Over this same amount of time, I have unfriend a multitude of people out of my life and on Facebook (I once had a Facebook friend list of 400+. ) that have dragged me down in one way or another: energy-zappers, promoters of bad habits, judgmental jerks, people who write nasty comments on my Facebook posts etc.
Since cutting some friends from my life, I have found:
- More freedom.
- Less gossip.
- Bonds with my truly supportive friends grew stronger because I put more effort into those relationships.
- I now attract more like-minded positive people into my life- the others get cut fast.
It sounds harsh, there are benefits and drawbacks to unfriending your friends – I’ve found that I’ve felt more free after cutting the ties with some people, but I’ve felt regret in other cases.
I have had friendships that I kept because I only wanted to see the good times, and I was in denial that we didn’t have anything in common anymore. I’ve maintained friendships that sucked the life out of me, because this person had stuck with me through my hard times, I felt like I owed it to them to listen to their negativity and complaining… every day.
I had to ask myself – “Why am I still friends with this person?” and “How do I feel after I hang out with this person?”
Do I feel drained, bad about myself, doubtful, depressed, frustrated, angry, or in any other way negative after most of our meetings? Do I dread seeing this person? When they call, do I avoid it? If I’ve answered yes, it’s time for me to reassess the reason that I’m keeping this friendship.
When I’ve had enough with the way I’m being treated or the lack of positivity I’m getting from a friend, it’s time for me to be honest with both myself and the person in question. This is where I do the wrong thing through simply not talking to them anymore. It’s disrespectful, juvenile and mean, but it works. I unfriend them from Facebook, remove their mobile number from my phone, and don’t ask or talk about them with mutual friends.
Not all the friends I unfriend off Facebook are because of negative reasons.

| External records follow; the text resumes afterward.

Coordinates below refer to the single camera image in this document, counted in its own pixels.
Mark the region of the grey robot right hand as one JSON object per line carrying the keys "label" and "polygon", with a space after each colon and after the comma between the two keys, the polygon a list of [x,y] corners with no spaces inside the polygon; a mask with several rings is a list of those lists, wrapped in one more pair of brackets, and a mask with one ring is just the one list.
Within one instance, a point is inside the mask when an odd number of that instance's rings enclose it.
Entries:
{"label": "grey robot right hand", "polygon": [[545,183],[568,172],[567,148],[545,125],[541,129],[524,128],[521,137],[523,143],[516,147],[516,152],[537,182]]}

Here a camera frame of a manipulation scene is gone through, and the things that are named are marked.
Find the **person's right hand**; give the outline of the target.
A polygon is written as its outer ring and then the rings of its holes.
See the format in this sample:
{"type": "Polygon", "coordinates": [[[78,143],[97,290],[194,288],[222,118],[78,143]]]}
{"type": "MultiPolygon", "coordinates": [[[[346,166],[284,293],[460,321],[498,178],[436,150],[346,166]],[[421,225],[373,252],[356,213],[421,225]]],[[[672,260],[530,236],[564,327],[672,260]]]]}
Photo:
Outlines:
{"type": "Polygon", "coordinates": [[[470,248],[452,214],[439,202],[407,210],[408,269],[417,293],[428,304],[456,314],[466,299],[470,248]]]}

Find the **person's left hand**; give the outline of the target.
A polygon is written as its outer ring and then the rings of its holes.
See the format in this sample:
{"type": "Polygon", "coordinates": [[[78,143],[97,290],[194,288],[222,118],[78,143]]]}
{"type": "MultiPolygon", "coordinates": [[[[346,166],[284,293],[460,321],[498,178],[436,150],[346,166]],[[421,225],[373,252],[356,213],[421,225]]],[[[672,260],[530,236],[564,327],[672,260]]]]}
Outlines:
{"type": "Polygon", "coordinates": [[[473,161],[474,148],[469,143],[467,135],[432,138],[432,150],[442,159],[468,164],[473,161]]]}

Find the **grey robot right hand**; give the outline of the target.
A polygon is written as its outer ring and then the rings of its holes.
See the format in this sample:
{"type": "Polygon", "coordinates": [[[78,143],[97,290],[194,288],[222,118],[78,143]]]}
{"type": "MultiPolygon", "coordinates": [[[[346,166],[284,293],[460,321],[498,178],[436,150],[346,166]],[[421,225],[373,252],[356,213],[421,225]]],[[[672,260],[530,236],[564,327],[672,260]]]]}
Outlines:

Sometimes it’s because I don’t know the person well enough eg. people from high-school, old workplaces, that one random person I had a great night with in a club, and have never spoken to again.
I have 4 friends who are not on Facebook for their own reasons, 1 of them I can’t seem to unfriend from my life. I limit the time I spend with them, when they call to complain about their day, I’m clear at the start that I can only talk for 10 minutes, then I have to run. When she pressures me into spending time together, I tell her I have other engagements on that day and I’ll make time for her down the track. It’s been a one way street friendship for a year or so now, she always contacts me first, I reply if she’s positive, if its negative news (other than a family members death), I ignore her and her spiraling negativity.
I am really good at cutting off friends. So good, in fact, that I sometimes jump to this step prematurely and break a relationship that has a chance to improve. I don’t hate confrontation, I just go out of my way to avoid it, and I owe much of my happiness these past years to the fact that I have gotten better at dealing with confrontation and communication with my closer friends, friends I want to be confronted by if somethings wrong as I really want to keep them on my friends list.
When you cut a friendship, there’s no going back. Early this year an old friend called me up (my ex-best-friend) and asked why I had stopped talking to her after her marriage ended, and I apologized for abruptly ending the relationship without explanation, and that because I was best-friends with both her and her ex-husband that I didn’t want to be stuck in the middle of all the drama that comes with a break-up. She accepted the apology and told me how much it had hurt her (it had hurt me also losing them both), and that she didn’t think our friendship could ever be the same. I agreed, and I have come to terms with the fact that my screw-up wasted a solid relationship because I ended it and ran for the hills.
Therefore, I always make sure that the reason I’m cutting ties with friends are the right ones.